Availability Guide for Problem Management
Preventing Unplanned Outages
Availability Guide for Problem Management–125509
2-2
Common Causes of Unplanned Outages
Common Causes of Unplanned Outages
Tandem studies repeatedly identify four common causes of unplanned outages, listed
here in order of frequency of occurrence:
•
Operations management errors
•
Nonfault-tolerant hardware configuration
•
Nonfault-tolerant application design
•
Environmental problems
Operations Management Errors
This category is the single most common cause of unplanned outages. Operations
management errors are caused by
•
Procedural problems (or lack of procedures)
•
Lack of operator training
•
Failure of operations staff to take appropriate action when problems occur
•
Failure to perform (or perform correctly) basic operations and maintenance tasks
Nonfault-Tolerant Hardware Configuration
Inadequate hardware configuration (that is, a system configuration that cannot support a
single-processor failure), or a system that uses unmirrored disk drives can contribute to
unplanned outages. Section 7, “Auditing Systems for Fault Tolerance,” provides more
information on this topic.
Nonfault-Tolerant Application Design
Nonfault-tolerant application design can be another source of unplanned outages.
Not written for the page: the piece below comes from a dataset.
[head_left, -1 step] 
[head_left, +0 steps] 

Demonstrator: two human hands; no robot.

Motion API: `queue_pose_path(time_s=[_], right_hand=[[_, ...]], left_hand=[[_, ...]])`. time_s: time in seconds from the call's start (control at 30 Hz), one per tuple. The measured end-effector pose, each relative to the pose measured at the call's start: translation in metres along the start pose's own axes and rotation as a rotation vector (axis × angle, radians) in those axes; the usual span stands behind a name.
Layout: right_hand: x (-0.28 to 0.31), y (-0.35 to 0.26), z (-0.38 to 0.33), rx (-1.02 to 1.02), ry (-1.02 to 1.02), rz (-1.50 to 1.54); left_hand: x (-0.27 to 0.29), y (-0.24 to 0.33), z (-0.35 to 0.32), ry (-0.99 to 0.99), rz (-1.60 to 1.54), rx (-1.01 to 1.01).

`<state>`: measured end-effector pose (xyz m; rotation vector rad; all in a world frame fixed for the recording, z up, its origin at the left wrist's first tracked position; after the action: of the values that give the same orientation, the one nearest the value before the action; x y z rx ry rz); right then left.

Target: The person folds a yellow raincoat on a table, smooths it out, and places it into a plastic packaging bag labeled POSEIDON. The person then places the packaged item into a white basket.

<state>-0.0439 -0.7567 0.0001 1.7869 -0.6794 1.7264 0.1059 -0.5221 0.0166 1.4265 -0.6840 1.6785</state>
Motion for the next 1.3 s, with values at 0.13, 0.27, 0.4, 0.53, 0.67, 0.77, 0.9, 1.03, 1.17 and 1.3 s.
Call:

Your
applications are not fault-tolerant unless you use one or more of the following
techniques:
•
Transaction protection in a Pathway environment
•
Process pairs
•
Process monitoring with restart capability
•
Transaction Monitoring Facility (TMF) database recovery
Section 7, “Auditing Systems for Fault Tolerance,” provides more information on this
subject.
Environmental Problems
Environmental outages include failures in power, cooling, or network connections. Other
examples may include a fiber-optic cable that is accidentally severed or a satellite
transponder that experiences interference.
Section 8, “Planning for Disasters,” provides more information on this topic.